To do: The required output is the stretch from the line containing "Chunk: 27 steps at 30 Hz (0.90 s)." through the line containing "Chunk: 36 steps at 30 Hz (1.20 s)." in the records below, unaltered and with no pictures.

[Dataset items]
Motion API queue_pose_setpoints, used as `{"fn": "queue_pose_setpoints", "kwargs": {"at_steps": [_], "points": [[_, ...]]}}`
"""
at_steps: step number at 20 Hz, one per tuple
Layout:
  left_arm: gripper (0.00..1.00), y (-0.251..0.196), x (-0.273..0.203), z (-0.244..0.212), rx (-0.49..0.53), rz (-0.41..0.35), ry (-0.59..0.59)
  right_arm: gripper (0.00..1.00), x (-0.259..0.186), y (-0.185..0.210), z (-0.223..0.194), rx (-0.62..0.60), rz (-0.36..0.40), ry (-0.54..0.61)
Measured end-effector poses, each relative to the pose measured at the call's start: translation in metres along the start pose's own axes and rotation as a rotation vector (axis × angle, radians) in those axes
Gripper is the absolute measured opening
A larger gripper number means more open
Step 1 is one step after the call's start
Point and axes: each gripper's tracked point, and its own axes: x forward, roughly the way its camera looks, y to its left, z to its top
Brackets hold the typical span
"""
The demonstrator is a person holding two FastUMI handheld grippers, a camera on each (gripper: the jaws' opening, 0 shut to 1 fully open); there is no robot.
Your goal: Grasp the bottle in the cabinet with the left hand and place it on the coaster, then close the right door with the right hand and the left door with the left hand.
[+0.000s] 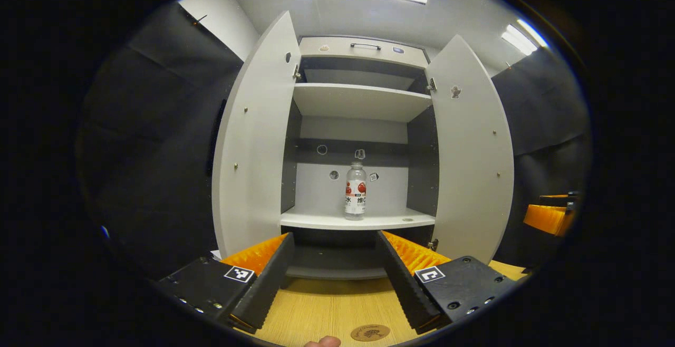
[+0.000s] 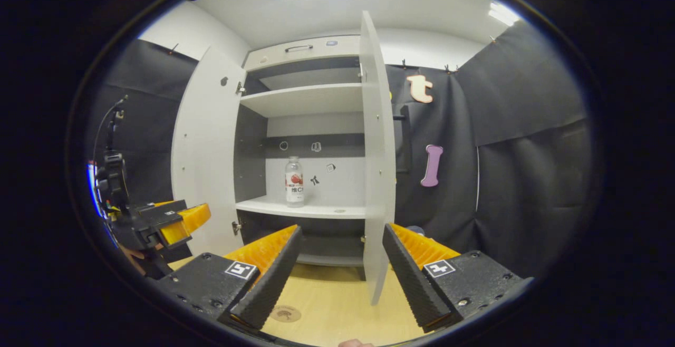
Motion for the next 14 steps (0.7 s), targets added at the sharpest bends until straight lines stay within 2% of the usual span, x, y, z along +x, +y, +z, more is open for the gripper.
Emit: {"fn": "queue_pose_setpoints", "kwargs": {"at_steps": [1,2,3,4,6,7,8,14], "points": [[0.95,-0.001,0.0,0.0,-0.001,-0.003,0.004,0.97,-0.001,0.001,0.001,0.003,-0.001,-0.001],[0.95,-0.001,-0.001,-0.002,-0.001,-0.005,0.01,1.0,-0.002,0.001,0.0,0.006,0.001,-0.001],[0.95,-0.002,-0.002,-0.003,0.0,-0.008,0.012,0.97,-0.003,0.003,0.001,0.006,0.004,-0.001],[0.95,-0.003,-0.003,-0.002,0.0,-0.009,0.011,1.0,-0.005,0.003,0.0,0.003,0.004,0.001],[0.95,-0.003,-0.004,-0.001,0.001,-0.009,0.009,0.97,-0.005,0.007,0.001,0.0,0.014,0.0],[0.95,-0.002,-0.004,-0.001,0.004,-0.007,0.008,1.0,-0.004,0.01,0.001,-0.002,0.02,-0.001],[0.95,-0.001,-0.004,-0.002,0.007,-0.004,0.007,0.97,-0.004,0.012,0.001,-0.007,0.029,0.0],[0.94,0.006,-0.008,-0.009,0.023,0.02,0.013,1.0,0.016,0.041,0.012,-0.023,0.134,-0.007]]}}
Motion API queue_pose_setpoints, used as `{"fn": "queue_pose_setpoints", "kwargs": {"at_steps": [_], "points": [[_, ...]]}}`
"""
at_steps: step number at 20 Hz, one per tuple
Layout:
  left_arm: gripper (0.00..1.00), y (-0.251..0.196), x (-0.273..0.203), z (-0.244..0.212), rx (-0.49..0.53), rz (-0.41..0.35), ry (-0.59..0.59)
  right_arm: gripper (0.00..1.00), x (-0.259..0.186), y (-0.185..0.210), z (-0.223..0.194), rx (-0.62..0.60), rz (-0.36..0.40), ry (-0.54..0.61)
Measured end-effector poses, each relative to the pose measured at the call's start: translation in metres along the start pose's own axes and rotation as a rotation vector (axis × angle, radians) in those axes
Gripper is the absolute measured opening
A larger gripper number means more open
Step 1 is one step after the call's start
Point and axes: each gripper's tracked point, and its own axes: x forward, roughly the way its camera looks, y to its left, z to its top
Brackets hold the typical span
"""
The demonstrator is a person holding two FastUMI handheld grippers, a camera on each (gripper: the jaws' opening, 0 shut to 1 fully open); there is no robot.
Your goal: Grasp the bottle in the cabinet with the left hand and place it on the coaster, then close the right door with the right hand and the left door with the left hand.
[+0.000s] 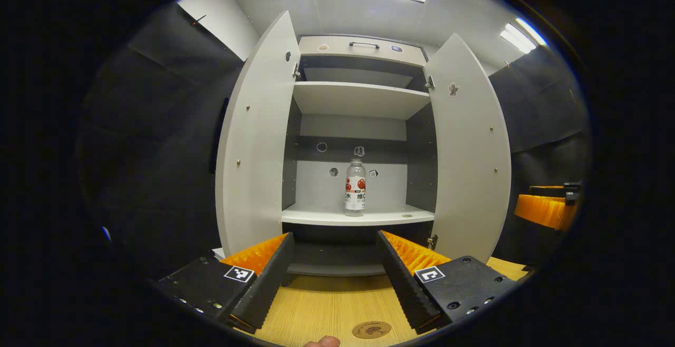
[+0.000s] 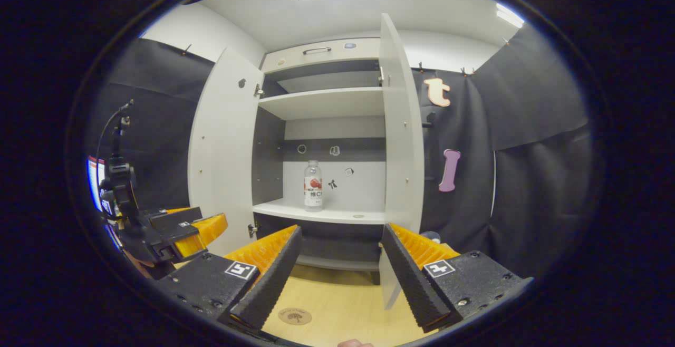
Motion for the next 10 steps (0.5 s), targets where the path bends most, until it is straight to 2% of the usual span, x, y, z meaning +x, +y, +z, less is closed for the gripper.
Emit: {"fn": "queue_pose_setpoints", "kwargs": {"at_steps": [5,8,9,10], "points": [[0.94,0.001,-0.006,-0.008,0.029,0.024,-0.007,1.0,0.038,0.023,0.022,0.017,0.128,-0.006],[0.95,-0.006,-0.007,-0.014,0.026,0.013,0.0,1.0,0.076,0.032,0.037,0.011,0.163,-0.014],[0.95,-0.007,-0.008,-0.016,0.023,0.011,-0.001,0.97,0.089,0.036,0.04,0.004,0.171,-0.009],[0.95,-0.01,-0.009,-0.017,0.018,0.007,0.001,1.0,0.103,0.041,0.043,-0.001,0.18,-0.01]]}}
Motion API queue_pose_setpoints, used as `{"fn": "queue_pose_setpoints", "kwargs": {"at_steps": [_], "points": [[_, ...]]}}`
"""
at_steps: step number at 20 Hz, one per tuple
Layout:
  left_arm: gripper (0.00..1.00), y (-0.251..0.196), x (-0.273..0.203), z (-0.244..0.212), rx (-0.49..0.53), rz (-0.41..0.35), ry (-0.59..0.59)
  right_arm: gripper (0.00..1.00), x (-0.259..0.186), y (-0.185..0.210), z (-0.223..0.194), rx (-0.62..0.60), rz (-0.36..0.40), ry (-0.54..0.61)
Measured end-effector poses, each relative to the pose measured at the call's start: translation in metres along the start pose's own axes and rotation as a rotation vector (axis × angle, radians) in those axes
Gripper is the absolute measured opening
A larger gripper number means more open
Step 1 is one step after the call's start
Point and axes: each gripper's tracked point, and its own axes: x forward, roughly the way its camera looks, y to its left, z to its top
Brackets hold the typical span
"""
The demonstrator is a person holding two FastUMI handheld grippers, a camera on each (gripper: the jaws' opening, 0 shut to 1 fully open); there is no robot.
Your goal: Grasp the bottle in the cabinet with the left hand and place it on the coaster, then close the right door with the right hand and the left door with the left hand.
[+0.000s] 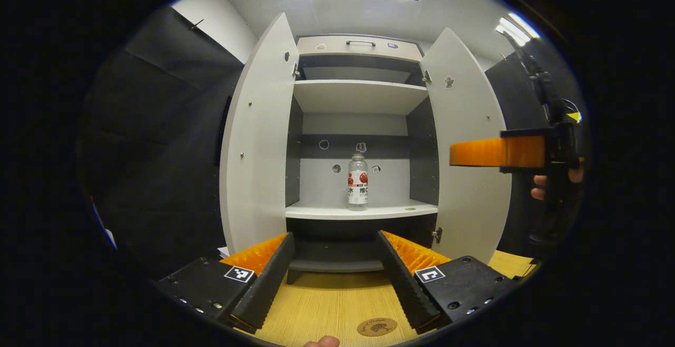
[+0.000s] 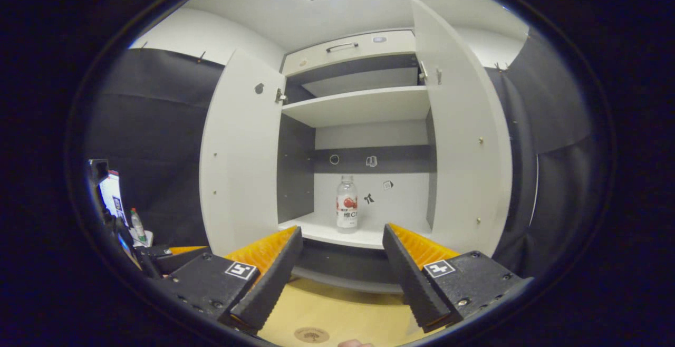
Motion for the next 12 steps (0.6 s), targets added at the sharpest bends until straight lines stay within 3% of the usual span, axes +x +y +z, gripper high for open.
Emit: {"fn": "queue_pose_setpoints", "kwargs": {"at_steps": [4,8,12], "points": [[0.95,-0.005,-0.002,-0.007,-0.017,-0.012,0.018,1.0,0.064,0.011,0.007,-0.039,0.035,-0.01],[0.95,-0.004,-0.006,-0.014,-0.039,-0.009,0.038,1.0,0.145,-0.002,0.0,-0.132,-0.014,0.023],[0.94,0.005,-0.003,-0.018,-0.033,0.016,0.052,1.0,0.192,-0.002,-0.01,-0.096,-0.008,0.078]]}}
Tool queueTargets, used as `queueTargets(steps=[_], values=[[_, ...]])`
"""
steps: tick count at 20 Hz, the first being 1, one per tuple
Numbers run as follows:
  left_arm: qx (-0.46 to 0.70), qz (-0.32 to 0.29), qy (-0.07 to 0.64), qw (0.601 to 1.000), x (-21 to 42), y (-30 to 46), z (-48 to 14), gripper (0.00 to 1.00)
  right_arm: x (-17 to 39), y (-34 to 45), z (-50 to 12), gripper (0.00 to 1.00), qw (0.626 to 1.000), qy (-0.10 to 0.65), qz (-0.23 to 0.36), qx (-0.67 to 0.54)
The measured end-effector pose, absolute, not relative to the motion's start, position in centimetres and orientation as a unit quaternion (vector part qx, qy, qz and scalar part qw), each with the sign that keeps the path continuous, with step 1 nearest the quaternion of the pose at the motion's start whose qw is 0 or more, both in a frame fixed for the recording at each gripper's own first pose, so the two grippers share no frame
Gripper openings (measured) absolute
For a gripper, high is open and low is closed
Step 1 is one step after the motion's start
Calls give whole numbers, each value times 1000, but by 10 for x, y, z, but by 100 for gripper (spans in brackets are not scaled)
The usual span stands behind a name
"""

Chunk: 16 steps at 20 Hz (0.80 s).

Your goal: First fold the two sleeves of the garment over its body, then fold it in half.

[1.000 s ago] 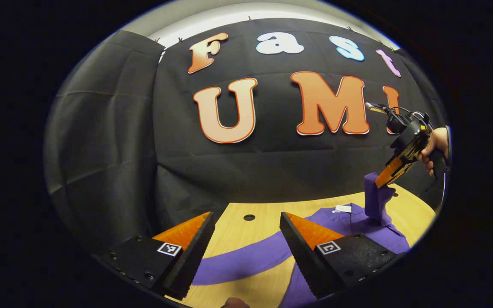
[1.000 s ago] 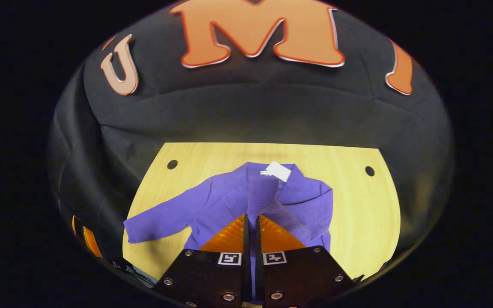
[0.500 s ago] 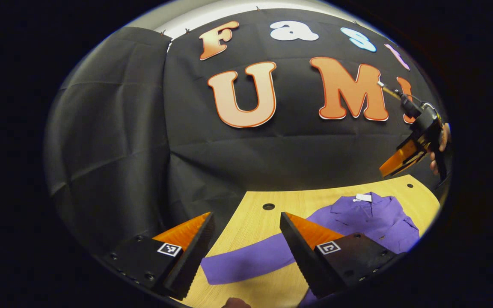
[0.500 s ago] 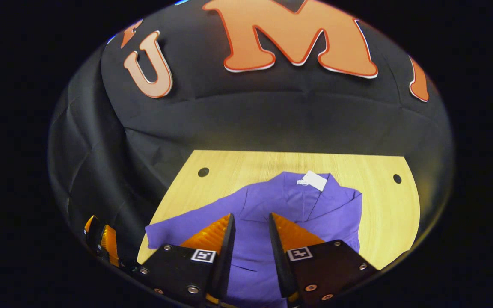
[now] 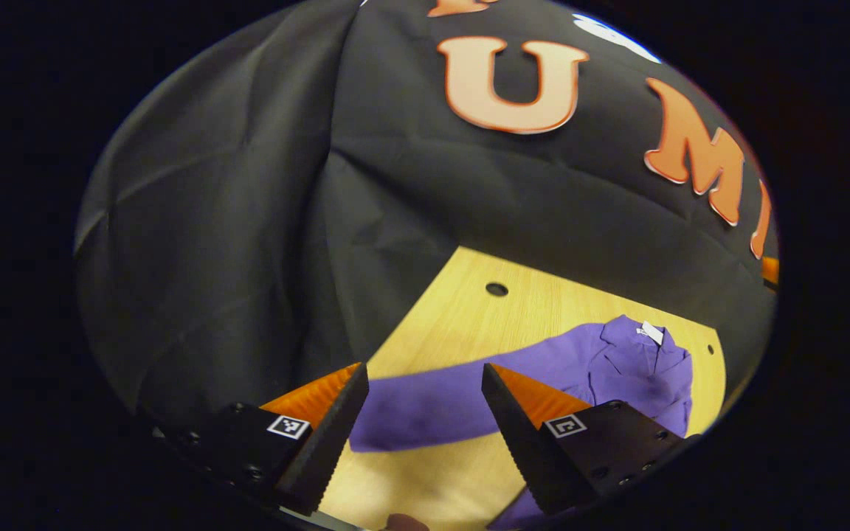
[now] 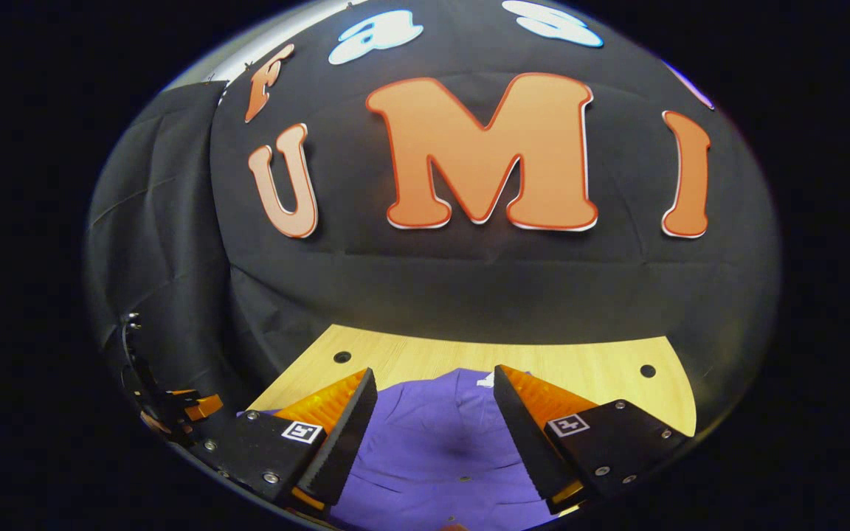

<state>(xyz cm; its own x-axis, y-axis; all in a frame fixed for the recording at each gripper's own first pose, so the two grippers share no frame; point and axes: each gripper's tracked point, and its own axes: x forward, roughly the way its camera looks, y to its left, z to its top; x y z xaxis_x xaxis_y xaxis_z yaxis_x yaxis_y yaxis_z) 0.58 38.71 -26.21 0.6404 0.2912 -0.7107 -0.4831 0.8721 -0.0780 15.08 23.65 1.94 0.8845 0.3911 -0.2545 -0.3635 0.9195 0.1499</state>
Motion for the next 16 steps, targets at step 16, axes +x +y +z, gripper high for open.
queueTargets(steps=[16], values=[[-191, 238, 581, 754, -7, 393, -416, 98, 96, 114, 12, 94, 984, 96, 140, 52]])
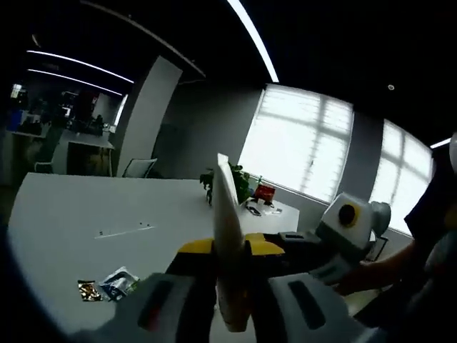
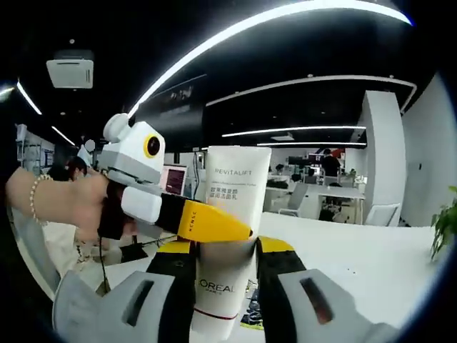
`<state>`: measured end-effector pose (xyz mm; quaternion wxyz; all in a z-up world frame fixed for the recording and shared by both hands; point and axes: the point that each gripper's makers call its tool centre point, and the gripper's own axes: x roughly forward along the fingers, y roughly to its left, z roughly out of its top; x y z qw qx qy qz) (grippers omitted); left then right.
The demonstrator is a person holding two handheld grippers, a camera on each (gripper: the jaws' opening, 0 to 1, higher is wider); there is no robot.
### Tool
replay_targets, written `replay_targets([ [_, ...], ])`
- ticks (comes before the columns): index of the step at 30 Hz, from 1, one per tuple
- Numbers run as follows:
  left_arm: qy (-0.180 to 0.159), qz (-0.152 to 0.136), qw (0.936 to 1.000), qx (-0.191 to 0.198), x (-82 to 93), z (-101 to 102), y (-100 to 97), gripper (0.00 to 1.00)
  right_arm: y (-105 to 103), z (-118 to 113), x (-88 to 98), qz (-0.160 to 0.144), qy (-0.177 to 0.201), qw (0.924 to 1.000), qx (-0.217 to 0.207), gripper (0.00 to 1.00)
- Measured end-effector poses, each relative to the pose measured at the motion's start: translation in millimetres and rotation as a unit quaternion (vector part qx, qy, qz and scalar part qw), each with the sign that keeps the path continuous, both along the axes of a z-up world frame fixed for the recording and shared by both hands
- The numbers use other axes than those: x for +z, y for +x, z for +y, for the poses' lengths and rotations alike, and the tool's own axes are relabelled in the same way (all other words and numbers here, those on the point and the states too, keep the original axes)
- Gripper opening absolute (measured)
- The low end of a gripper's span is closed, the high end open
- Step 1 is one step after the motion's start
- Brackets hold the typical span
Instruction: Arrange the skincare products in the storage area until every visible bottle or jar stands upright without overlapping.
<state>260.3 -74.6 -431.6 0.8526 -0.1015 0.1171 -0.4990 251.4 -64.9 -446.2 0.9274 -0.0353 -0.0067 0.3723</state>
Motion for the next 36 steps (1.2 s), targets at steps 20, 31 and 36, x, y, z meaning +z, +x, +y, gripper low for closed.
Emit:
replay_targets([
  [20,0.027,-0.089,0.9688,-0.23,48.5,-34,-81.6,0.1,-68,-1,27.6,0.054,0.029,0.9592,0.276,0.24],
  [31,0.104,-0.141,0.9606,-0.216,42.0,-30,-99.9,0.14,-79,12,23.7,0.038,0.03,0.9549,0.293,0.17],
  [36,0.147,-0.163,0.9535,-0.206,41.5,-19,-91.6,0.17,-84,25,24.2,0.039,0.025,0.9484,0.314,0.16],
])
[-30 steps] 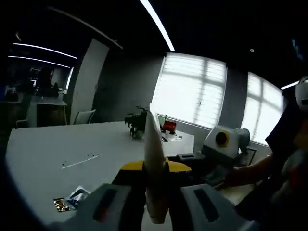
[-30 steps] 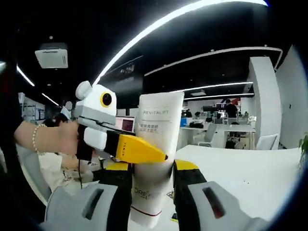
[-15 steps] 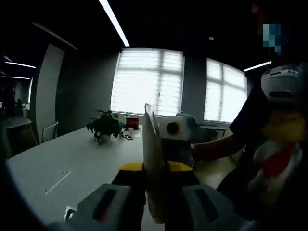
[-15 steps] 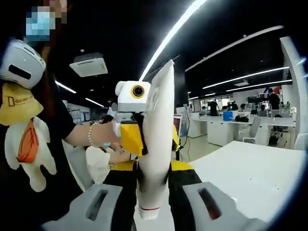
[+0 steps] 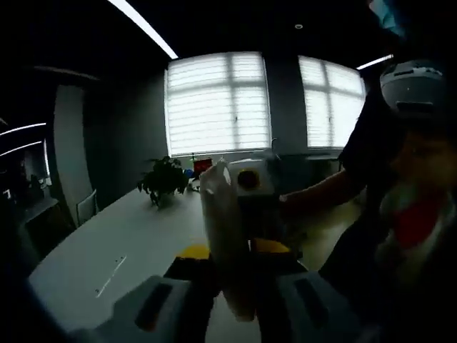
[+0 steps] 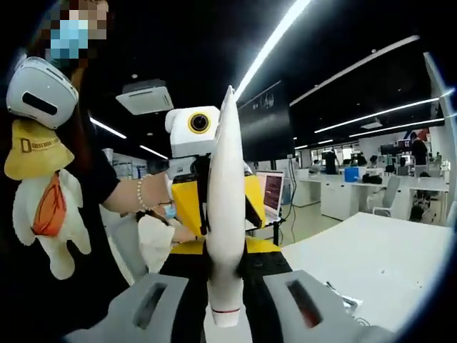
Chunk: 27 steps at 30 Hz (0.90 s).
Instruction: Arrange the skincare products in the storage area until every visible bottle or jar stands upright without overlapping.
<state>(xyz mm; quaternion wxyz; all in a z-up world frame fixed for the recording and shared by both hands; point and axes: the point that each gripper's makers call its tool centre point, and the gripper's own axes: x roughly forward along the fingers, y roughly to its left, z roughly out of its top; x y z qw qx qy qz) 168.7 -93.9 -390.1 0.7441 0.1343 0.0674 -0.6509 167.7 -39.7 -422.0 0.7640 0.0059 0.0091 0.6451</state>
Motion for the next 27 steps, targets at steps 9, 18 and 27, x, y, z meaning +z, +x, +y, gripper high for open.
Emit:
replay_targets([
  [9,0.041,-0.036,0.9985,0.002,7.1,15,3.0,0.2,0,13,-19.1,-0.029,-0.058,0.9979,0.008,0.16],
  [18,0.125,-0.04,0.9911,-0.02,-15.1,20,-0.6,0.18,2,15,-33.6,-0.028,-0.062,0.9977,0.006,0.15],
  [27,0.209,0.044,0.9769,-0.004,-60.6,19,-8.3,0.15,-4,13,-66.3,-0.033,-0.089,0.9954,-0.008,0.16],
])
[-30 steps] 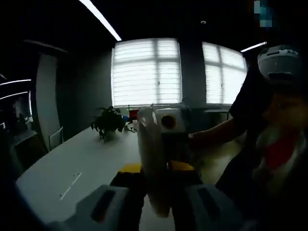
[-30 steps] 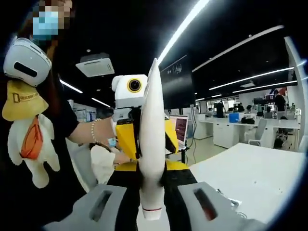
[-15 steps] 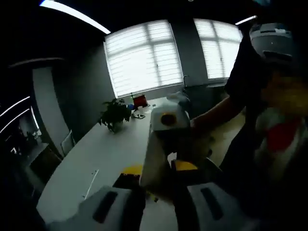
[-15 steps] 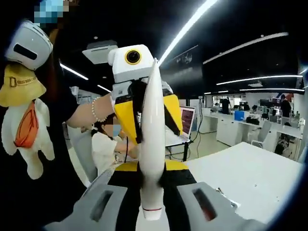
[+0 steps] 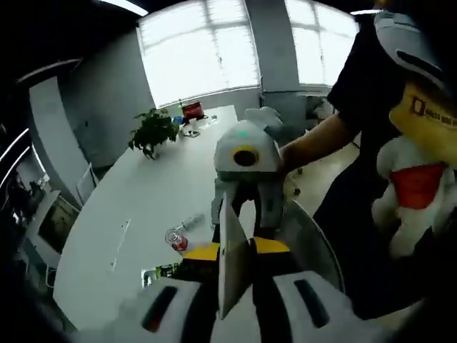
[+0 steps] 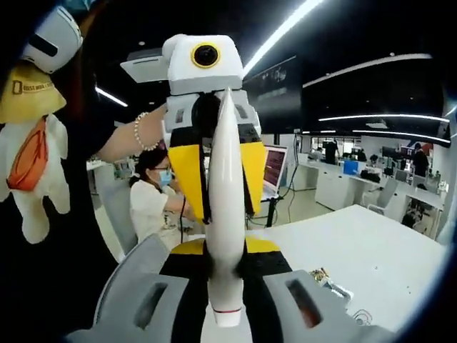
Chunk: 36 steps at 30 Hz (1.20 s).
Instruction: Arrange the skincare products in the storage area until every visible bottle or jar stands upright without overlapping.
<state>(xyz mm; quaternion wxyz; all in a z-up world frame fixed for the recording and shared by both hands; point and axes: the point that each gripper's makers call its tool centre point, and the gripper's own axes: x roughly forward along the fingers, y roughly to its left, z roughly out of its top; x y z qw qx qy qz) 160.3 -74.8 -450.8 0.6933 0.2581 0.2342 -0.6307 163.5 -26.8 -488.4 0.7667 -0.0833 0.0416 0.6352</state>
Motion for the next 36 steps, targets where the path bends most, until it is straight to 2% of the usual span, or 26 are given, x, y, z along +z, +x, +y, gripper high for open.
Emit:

Response to the exercise:
Chunk: 27 steps at 30 Hz (0.90 s).
Instruction: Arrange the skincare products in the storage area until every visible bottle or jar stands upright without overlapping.
<state>(xyz mm; quaternion wxyz; all in a z-up world frame fixed for the recording and shared by both hands; point and axes: the point that each gripper's makers call its tool centre point, and the gripper's own axes: x roughly forward along the fingers, y roughly to its left, z roughly out of its top; x y z qw qx qy qz) 168.7 -93.9 -390.1 0.7441 0.1343 0.0674 -0.6509 167.7 -39.7 -422.0 0.7640 0.0059 0.0091 0.6451</state>
Motion for the next 27 steps, targets at steps 9, 18 and 27, x, y, z meaning +z, +x, +y, gripper high for open.
Emit:
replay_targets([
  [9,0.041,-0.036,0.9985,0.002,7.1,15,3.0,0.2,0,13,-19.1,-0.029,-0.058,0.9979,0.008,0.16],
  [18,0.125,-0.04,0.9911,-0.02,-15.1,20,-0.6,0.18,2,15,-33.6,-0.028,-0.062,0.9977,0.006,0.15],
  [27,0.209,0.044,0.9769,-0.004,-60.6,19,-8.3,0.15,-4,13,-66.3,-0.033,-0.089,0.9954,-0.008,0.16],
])
[-30 steps] 
[-30 steps] 
[-15 steps] 
[-15 steps] 
[+0 steps] 
[+0 steps] 
Chunk: 36 steps at 30 Hz (1.20 s).

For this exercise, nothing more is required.